— What to produce —
Copy out all of the material. Every line must match the original.

— Raw data —
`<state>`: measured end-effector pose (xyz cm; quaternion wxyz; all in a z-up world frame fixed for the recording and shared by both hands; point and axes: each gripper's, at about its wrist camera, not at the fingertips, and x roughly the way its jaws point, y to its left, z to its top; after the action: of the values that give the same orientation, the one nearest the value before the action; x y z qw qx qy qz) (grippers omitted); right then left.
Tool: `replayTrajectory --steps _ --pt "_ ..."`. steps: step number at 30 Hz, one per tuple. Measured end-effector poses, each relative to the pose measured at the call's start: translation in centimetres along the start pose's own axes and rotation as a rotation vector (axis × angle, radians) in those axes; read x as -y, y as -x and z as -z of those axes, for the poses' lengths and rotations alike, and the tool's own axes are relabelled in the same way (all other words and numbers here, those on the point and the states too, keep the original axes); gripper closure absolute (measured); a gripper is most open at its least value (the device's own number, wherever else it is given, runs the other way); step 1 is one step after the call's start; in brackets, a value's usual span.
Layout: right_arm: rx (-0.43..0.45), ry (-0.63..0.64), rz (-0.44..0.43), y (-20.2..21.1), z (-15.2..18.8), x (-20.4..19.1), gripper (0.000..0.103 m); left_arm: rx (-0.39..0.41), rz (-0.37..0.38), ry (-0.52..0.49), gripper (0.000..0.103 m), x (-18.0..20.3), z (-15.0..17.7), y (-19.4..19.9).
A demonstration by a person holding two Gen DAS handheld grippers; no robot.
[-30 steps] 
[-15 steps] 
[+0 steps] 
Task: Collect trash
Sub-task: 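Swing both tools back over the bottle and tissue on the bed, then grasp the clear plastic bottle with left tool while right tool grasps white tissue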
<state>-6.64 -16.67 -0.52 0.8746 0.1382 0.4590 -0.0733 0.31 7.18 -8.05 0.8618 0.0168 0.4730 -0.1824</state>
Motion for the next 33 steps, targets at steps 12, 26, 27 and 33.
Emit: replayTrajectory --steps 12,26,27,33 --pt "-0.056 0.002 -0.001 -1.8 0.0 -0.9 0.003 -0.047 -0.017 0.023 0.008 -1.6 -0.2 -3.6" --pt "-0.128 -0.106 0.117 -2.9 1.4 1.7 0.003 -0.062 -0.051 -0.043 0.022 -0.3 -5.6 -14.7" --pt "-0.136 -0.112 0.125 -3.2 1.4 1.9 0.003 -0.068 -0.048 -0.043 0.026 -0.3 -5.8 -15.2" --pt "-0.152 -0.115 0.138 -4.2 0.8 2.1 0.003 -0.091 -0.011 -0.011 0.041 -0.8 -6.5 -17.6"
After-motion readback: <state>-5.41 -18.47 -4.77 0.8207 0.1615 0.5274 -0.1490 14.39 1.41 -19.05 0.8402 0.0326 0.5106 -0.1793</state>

— Answer box —
`<state>`: measured end-effector pose (xyz cm; quaternion wxyz; all in a z-up world frame fixed for the recording and shared by both hands; point and axes: each gripper's, at about its wrist camera, not at the fingertips, and x roughly the way its jaws point, y to its left, z to its top; after the action: of the values that give the same orientation, the one nearest the value before the action; x y z qw qx qy qz) (grippers omitted); right then left.
Tool: `replayTrajectory --steps _ --pt "_ ..."`. steps: step number at 30 Hz, one per tuple. Measured end-effector poses, each relative to the pose measured at the call's start: translation in centimetres along the start pose's own axes and rotation as a rotation vector (axis × angle, radians) in those axes; read x as -y, y as -x and z as -z of those axes, for the poses' lengths and rotations alike, and the tool's own axes are relabelled in the same way (all other words and numbers here, those on the point and the states too, keep the original axes); gripper closure absolute (measured); a gripper is most open at its least value (the device's own number, wherever else it is given, runs the other way); step 1 is one step after the call's start; in brackets, a value's usual span.
Layout: right_arm: rx (-0.43..0.45), ry (-0.63..0.64), rz (-0.44..0.43), y (-20.2..21.1), z (-15.2..18.8), x (-20.4..19.1), gripper (0.000..0.103 m); left_arm: rx (-0.39..0.41), rz (-0.37..0.38), ry (-0.52..0.49), gripper (0.000..0.103 m), x (-18.0..20.3), z (-15.0..17.7), y (-19.4..19.9).
A demonstration by a person holding two Gen DAS handheld grippers; no robot.
[-30 steps] 
[-15 steps] 
[+0 steps] 
Task: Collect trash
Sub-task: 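Swing both tools back over the bottle and tissue on the bed, then grasp the clear plastic bottle with left tool while right tool grasps white tissue
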<state>-6.64 -16.67 -0.52 0.8746 0.1382 0.4590 -0.0733 0.31 7.18 -8.05 0.8618 0.0168 0.4730 -0.1824</state>
Motion for the next 33 steps, targets at steps 12, 26, 27 and 33.
Emit: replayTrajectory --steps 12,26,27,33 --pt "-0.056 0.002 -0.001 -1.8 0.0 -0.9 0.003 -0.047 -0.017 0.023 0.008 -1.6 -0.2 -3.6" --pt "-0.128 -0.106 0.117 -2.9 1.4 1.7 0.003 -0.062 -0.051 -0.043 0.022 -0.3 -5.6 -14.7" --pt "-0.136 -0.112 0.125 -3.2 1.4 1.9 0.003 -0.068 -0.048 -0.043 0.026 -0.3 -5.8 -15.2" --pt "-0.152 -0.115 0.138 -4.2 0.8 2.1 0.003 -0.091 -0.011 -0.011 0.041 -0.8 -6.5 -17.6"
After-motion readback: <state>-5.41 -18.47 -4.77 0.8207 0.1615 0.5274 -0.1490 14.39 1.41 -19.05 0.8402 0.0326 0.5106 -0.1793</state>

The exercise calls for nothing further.